05. Per-aktingan.

184 160 22
                                    

Lagi-lagi, Aerin di sana. Kali ini gadis itu sendirian. Sudah yang kesekian kali dan Fasha masih tidak bisa menyimpulkan apapun, ia masih tak punya jawaban apapun, bertanya juga tak berani.

Tidak tergabung dalam klub basket, membuat Fasha ragu Aerin sering duduk di sekitar lapangan basket saat ada yang bermain, karena gadis itu memiliki minat pada olahraga tersebut.

Orang yang bermain di lapangan basket pun selalu berbeda, sehingga Fasha juga tak bisa menemukan titik terang sebenarnya siapa yang hendak Aerin perhatikan di sana.

Dan kali ini, Aerin lagi dan lagi duduk di sana, di tempat yang sama tentu saja, tribun bagian sudut lapangan basket tersebut. Sudah beberapa menit sejak Fasha menyadari Aerin di sana, dan gadis itu tak berniat pergi meski sedikit demi sedikit rintik hujan mulai turun.

Sebenarnya apa yang ada di pikiran Aerin saat ini? Laki-laki itu benar-benar tak pernah bisa menebaknya. Padahal lapangan basket kosong, tidak seorang pun ada di sana sejak tadi. Tapi Aerin tidak sedikitpun terlihat ingin pergi.

"Ngga adil banget, harusnya kan yang kelihatan galau gue." Fasha bergumam, matanya tak lepas dari sosok gadis berambut pendek itu.
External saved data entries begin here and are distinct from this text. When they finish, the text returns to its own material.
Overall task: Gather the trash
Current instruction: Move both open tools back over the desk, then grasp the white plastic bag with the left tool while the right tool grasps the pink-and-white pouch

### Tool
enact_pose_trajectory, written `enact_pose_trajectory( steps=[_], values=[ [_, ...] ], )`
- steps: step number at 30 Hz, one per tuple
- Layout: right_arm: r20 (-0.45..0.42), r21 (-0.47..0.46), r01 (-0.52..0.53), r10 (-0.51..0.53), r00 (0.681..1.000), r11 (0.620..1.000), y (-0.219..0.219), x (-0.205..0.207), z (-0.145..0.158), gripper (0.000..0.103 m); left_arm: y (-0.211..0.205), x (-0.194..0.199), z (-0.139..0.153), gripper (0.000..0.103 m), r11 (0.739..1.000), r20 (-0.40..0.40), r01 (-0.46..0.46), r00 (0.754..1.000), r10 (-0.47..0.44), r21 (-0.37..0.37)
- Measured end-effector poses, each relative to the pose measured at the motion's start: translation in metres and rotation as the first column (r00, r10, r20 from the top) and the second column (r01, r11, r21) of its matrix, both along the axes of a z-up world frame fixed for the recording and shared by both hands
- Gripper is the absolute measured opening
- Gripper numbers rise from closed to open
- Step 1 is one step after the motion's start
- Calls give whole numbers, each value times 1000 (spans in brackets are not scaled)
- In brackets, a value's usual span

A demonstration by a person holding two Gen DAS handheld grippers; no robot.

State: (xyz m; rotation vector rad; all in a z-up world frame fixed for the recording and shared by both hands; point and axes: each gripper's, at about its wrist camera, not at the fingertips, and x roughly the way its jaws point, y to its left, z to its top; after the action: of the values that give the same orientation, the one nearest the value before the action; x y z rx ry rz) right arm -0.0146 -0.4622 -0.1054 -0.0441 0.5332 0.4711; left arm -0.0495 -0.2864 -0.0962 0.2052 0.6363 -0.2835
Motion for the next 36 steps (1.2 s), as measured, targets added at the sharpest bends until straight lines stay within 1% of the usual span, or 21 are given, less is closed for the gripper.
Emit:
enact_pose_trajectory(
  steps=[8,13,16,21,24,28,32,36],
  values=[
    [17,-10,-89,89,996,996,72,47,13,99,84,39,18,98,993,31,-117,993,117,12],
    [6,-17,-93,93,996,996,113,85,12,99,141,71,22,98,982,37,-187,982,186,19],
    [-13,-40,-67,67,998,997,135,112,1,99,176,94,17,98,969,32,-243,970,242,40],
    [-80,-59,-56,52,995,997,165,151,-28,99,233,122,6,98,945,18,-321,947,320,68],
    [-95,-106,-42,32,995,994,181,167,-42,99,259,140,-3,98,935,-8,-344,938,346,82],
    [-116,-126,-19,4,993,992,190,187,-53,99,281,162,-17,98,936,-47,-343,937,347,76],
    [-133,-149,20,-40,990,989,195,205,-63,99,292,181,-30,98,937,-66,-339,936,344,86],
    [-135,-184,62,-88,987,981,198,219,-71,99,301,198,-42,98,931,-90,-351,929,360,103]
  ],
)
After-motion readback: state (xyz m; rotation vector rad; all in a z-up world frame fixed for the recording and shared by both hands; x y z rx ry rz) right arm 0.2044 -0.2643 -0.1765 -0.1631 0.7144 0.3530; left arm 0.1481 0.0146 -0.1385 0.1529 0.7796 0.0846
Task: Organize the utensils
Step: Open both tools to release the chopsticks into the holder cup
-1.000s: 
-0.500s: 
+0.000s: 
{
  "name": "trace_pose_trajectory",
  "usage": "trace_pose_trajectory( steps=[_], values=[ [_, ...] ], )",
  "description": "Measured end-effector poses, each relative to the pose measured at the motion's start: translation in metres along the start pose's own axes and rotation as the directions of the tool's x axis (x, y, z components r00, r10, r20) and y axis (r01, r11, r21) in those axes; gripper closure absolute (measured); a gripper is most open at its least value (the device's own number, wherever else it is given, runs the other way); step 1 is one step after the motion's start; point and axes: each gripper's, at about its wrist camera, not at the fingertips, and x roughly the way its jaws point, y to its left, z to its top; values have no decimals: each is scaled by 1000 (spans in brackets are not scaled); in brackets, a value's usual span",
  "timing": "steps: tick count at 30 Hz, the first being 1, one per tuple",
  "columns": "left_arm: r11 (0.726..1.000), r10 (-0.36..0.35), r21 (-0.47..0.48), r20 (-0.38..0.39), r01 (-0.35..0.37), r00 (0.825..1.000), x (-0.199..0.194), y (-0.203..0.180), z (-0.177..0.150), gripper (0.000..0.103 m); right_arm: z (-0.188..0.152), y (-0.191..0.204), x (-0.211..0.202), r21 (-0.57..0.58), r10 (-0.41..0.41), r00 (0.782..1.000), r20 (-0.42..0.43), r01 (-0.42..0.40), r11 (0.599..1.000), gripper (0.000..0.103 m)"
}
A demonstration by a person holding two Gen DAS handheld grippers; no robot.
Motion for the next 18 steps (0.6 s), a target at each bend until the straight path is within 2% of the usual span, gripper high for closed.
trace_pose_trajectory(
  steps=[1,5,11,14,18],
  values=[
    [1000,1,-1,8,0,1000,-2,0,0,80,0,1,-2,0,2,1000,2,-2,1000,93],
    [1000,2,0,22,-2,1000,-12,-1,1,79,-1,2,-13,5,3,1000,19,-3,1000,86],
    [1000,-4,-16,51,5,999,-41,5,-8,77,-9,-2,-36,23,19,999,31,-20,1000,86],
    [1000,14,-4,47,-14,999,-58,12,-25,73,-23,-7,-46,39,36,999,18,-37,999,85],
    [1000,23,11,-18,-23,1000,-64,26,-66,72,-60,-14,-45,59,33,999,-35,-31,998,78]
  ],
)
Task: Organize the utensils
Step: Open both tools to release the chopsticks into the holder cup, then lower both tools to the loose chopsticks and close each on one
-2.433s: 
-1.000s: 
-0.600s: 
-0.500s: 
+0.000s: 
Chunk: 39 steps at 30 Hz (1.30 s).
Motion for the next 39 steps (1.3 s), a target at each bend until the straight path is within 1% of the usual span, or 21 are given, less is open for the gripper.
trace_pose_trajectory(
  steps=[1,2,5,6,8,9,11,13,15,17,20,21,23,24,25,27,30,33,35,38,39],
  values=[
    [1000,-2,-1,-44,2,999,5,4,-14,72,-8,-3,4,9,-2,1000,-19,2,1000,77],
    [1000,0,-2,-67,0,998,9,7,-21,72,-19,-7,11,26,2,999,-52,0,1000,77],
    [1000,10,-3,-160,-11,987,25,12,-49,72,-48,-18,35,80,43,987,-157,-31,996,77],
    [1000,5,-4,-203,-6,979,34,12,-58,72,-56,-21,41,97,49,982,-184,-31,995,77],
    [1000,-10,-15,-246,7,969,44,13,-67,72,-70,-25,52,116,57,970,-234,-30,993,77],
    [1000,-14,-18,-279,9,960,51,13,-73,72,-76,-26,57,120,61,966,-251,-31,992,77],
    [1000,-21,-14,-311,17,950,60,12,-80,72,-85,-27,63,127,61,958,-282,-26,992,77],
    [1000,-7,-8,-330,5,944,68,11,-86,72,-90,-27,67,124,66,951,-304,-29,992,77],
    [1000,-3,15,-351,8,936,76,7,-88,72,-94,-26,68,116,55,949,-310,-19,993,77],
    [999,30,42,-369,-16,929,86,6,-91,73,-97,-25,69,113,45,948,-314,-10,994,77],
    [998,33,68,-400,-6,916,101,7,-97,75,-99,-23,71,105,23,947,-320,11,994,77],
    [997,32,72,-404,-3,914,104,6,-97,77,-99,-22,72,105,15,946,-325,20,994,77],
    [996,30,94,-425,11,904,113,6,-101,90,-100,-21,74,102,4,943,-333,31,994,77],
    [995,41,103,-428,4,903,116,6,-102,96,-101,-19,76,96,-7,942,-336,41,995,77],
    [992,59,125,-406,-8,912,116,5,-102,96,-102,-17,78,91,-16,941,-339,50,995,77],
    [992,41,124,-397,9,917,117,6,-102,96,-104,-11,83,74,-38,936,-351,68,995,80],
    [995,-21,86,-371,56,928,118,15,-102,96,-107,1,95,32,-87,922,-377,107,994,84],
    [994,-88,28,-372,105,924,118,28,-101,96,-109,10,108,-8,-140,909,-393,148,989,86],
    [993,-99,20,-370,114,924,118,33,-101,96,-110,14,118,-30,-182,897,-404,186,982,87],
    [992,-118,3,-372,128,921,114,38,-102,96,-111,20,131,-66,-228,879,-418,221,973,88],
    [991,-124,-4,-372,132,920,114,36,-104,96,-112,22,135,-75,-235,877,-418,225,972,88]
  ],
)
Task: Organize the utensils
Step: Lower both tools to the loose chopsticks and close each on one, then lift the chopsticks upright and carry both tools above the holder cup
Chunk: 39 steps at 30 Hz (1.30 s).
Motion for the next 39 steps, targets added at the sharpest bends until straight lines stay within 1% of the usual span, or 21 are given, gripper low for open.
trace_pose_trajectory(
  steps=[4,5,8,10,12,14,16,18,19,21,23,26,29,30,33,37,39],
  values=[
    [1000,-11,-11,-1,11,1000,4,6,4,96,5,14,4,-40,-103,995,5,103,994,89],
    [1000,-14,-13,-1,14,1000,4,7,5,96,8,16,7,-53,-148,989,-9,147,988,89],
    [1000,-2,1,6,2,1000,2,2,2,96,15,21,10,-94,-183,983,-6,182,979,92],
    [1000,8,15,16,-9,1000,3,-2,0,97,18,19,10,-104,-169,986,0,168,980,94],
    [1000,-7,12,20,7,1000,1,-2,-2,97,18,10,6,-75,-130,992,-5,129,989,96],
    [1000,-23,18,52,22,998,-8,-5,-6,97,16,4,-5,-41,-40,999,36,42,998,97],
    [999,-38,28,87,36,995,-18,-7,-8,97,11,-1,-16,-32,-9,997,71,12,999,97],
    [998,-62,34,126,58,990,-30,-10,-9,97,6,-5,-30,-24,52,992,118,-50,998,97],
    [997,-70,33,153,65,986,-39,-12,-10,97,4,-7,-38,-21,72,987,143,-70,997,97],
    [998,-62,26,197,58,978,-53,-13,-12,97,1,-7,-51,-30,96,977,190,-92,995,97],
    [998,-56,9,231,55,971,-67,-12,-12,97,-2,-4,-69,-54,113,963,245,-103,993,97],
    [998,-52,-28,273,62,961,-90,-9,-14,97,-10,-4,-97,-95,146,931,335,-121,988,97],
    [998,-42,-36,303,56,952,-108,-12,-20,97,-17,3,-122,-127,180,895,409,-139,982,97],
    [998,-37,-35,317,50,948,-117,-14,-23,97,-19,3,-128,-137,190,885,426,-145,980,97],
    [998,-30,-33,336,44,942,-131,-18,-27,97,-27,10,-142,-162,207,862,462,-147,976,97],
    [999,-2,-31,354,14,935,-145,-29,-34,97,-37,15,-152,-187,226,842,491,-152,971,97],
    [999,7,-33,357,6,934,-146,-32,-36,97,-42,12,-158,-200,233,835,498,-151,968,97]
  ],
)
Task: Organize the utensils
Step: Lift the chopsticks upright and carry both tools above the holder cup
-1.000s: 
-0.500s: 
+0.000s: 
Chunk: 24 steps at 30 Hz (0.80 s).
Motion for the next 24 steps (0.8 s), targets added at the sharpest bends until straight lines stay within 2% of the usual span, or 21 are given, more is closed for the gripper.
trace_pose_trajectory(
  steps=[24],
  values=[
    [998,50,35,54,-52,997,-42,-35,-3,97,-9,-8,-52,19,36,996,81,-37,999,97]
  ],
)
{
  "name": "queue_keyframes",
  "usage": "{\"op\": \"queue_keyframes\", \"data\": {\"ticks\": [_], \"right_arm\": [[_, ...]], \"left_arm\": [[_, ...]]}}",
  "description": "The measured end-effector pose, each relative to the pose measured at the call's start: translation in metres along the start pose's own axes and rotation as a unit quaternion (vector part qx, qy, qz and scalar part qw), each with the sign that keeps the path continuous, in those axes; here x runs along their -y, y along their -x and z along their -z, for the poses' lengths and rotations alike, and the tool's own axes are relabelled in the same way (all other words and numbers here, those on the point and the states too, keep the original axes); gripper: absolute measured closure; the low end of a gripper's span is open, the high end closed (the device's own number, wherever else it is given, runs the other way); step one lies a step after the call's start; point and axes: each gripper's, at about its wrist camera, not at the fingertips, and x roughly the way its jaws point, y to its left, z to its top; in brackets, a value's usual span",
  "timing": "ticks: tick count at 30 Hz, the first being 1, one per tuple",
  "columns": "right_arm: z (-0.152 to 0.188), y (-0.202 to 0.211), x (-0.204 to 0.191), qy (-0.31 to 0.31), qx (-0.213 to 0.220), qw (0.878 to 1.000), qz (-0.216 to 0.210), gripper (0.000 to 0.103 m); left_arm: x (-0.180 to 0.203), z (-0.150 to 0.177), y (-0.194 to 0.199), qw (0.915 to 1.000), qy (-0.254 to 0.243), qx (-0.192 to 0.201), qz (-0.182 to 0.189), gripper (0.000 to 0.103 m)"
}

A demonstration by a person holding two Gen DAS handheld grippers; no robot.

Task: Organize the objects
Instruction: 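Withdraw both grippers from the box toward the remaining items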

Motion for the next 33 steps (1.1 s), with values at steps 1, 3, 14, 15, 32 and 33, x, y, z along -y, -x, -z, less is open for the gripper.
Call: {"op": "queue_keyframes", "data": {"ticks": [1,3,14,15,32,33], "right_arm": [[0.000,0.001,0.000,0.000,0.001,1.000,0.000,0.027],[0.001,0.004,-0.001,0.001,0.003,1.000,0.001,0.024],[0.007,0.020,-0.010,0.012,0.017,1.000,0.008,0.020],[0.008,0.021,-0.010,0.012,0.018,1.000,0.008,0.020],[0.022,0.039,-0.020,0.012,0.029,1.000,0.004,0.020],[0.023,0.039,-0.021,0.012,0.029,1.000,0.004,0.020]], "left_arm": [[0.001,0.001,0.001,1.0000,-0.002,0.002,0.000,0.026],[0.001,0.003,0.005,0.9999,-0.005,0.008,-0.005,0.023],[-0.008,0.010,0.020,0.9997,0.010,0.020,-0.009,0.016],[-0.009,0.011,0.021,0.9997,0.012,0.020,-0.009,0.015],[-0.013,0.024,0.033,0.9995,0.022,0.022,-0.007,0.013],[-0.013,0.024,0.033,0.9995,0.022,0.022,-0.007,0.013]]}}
Sejak tau Aerin sering kali duduk di sekitar lapangan basket saat ada yang bermain, Fasha ingat bagaimana dulu dirinya beberapa kali memaksakan diri untuk ikut bermain hanya karena ingin diperhatikan gadis tersebut, padahal Fasha tak pandai dalam olahraga basket, hanya karena Fasha tinggi orang-orang tak mempermasalahkan permainan buruknya.

Hingga akhirnya, Fasha memilih ikut membaur diantara tribun penonton saja, mengambil duduk cukup dekat dengan posisi Aerin, sebab ia sadar ketidakpandaiannya bermain basket mungkin saja membuat Aerin ilfeel. Dan lagi dibanding diperhatikan Aerin, Fasha lebih suka memperhatikan gadis tersebut, jadi ia tak ingin kehilangan kesempatan.

"Lagian hujan-hujanan enaknya apa coba, bikin sakit," gumamnya lagi.

Sepertinya laki-laki itu lupa, posisinya yang duduk di rooftop tak membuat Fasha terlindungi dari rintik hujan. Ia bahkan bisa merasakan angin berhembus kencang dari atas sana, yang pasti tak Aerin rasakan karena posisinya di bawah dan terdapat cukup banyak pepohonan di sana untuk menghalangi hembusan angin.

Tidak berbeda dengan Aerin, Fasha juga seolah tak berniat pergi dari sana, setidaknya sampai ia melihat Aerin pergi lebih dulu.

Tak ada yang istimewa dari tindakannya, pikir Fasha. Sebab jika ia yang dulu akan segera berlari menghampiri Aerin untuk memintanya berteduh atau menemani gadis itu agar tak sendirian. Fasha yang sekarang tidak lagi menghampiri, tidak akan.

Ia hanya akan memperhatikan dan menemani Aerin dari jauh, atas dasar kemanusiaan.

Andai itu orang lain, dan bukan Aerin apakah Fasha masih akan duduk memperhatikan dengan dasar kemanusiaan? Entahlah.

Fasha merogoh sakunya, mengambil permen yang ia terima tadi. Entah dari siapa itu, Fasha tak peduli lagi, ia akan tetap memakannya dari pada mubazir.

Padahal tadi niatnya ke rooftop setelah diamuk Melvin di kantin untuk melarikan diri dari pelajaran olahraga, karena kaki Fasha terluka, percuma juga ia ikut. Tapi justru Aerin yang tengah berdiam diri di pinggir lapangan basket lah yang Fasha dapati.

Gadis itu duduk berdiam diri, menatap ke arah lapangan, dan sesekali beralih melihat langit, membiarkan tetes hujan membasahi wajah cantiknya.

Aerin itu benar-benar indah, mau Fasha lihat berapa kalipun ia tak akan pernah bosan. Aerinnya sangat cantik.

"Dia udah makan belum ya?" gumam Fasha.

Ia melirik jam yang melingkar di tangannya, masih jam istirahat, Fasha harap sebelum duduk di sana Aerin sudah lebih dulu mengisi tenaganya.